Hace muchos años hice un cursillo de buceo en la isla de San Andrés que me quitó las ganas de sumergirme en las profundidades marinas. No es que el curso fuera malo, es que me entró el pánico en cuanto enseñaron los gestos que advertían la llegada de bichos marinos que yo, gracias al cine, siempre he considerado carnívoros en potencia.
Total, que las bombonas y yo jamás llegamos al bote, quedándonos en la orilla con las ganas de pulular libres bajo el mar. Desde entonces cada vez que veo un buzo lo miro con interés y quizá por ello aluciné cuando una amiga me comentó que su marido iba a buscar trabajo buceando en alta mar.
Extrabajador de la construcción ya ha alcanzado sus 40 años de vida y más de dos en paro. Harto de buscar faena en tierra, se ha apuntado a un curso en el que comparte aula y bote con biólogos marinos, bomberos y jóvenes de dispar formación dispuestos a encontrar una salida laboral a 30 metros de profundidad.

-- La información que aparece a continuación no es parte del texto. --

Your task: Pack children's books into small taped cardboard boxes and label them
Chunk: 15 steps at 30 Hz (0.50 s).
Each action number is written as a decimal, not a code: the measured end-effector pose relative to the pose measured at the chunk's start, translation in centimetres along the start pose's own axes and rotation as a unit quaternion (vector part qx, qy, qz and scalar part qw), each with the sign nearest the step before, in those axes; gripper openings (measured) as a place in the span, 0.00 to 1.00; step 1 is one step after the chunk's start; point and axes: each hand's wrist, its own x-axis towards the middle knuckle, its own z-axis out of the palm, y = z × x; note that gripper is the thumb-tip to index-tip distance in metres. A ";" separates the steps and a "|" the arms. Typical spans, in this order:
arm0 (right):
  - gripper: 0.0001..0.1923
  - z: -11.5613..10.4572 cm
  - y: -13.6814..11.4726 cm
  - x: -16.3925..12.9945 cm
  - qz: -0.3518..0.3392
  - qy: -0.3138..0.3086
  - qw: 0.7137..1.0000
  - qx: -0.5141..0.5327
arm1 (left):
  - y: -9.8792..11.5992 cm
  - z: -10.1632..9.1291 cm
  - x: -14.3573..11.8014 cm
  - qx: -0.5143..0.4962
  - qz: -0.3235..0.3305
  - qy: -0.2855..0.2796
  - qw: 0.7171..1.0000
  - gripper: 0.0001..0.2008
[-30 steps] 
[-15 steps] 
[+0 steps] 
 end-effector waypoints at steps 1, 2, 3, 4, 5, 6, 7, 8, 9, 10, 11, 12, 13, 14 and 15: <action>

Quieren ser buceadores profesionales y para ello, durante seis semanas, en unos días acudirán a una escuela (Ali-Sub en Villajoyosa) para sacarse el título oficial.
En el curso les enseñan cómo realizar labores de mantenimiento de instalaciones subacuáticas como piscifactorías, obras en altamar, instalación de fondeos, puertos, además de poder realizar estudios y seguimientos de esas especies marinas que tanto miedo me dan.